LogGAN: a Log-level Generative Adversarial Network for Anomaly Detection using Permutation Event Modeling

Abstract

System logs that trace system states and record valuable events comprise a significant component of any computer system in our daily life. Each log contains sufficient information (i.e., normal and abnormal instances) that assist administrators in diagnosing and maintaining the operation of systems. If administrators cannot detect and eliminate diverse and complex anomalies (i.e., bugs and failures) efficiently, running workflows and transactions, even systems, would break down.

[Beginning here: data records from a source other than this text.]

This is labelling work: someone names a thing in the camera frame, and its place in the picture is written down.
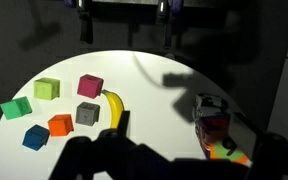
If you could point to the lime green block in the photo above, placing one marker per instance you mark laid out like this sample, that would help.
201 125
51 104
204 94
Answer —
46 88

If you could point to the left black table clamp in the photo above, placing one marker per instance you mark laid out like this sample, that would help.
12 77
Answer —
84 13

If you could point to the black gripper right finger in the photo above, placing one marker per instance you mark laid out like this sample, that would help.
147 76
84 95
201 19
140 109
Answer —
267 151

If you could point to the grey block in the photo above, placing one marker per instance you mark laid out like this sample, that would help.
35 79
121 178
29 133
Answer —
87 113

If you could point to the magenta block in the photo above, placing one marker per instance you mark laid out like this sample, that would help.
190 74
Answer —
90 86

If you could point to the yellow banana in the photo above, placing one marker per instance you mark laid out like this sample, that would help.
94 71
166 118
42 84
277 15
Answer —
116 107

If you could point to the blue block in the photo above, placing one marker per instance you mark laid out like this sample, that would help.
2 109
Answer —
36 137

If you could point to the black table clamp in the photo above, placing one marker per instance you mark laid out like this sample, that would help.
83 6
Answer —
84 13
167 10

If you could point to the right black table clamp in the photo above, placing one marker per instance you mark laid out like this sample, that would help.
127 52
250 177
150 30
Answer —
167 10

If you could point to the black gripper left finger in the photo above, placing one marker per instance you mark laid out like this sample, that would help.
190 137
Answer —
111 152

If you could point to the orange block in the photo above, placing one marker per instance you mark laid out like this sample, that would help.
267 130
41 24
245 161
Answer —
60 125

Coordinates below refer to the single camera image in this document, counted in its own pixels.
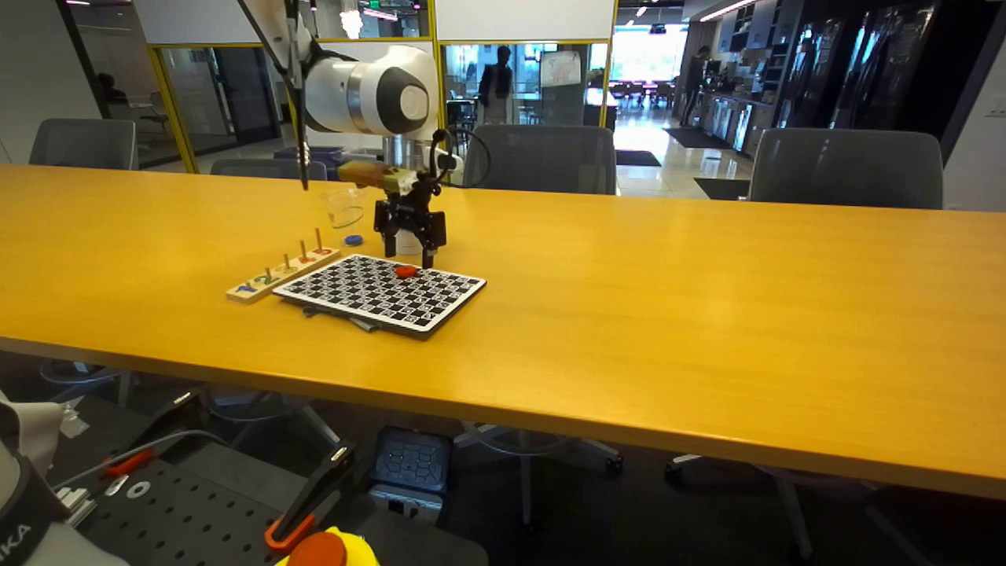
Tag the grey chair far right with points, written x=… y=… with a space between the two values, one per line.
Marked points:
x=883 y=167

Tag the checkered calibration board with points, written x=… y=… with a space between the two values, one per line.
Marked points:
x=368 y=291

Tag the wooden number peg board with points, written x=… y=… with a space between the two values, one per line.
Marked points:
x=292 y=267

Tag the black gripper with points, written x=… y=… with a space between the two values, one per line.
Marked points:
x=409 y=210

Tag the yellow emergency stop button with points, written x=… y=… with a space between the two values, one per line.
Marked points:
x=331 y=550

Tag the wrist camera yellow mount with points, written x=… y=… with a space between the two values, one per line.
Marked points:
x=368 y=173

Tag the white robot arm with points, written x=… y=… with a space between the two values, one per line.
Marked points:
x=387 y=97

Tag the grey chair far left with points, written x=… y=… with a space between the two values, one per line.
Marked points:
x=87 y=144

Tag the grey chair centre back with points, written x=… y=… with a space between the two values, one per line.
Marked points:
x=544 y=158

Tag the clear plastic cup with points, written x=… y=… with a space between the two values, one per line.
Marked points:
x=345 y=214

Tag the grey chair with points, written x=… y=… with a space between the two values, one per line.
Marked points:
x=544 y=158
x=883 y=167
x=87 y=144

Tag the orange handled tool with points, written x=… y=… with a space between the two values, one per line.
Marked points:
x=302 y=515

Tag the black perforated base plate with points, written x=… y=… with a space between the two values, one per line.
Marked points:
x=189 y=507

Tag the orange ring board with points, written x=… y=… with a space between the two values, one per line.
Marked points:
x=405 y=273

Therefore, the technique of anomaly detection has become increasingly significant and attracted a lot of research attention. However, current approaches concentrate on the anomaly detection analyzing a high-level granularity of logs (i.e., session) instead of detecting log-level anomalies which weakens the efficiency of responding anomalies and the diagnosis of system failures. To overcome the limitation, we propose an LSTM-based generative adversarial network for anomaly detection based on system logs using permutation event modeling named LogGAN, which detects log-level anomalies based on patterns (i.e., combinations of latest logs). On the one hand, the permutation event modeling mitigates the strong sequential characteristics of LSTM for solving the out-of-order problem caused by the arrival delays of logs. On the other hand, the generative adversarial network-based model mitigates the impact of imbalance between normal and abnormal instances to improve the performance of detecting anomalies. To evaluate LogGAN, we conduct extensive experiments on two real-world datasets, and the experimental results show the effectiveness of our proposed approach on the task of log-level anomaly detection.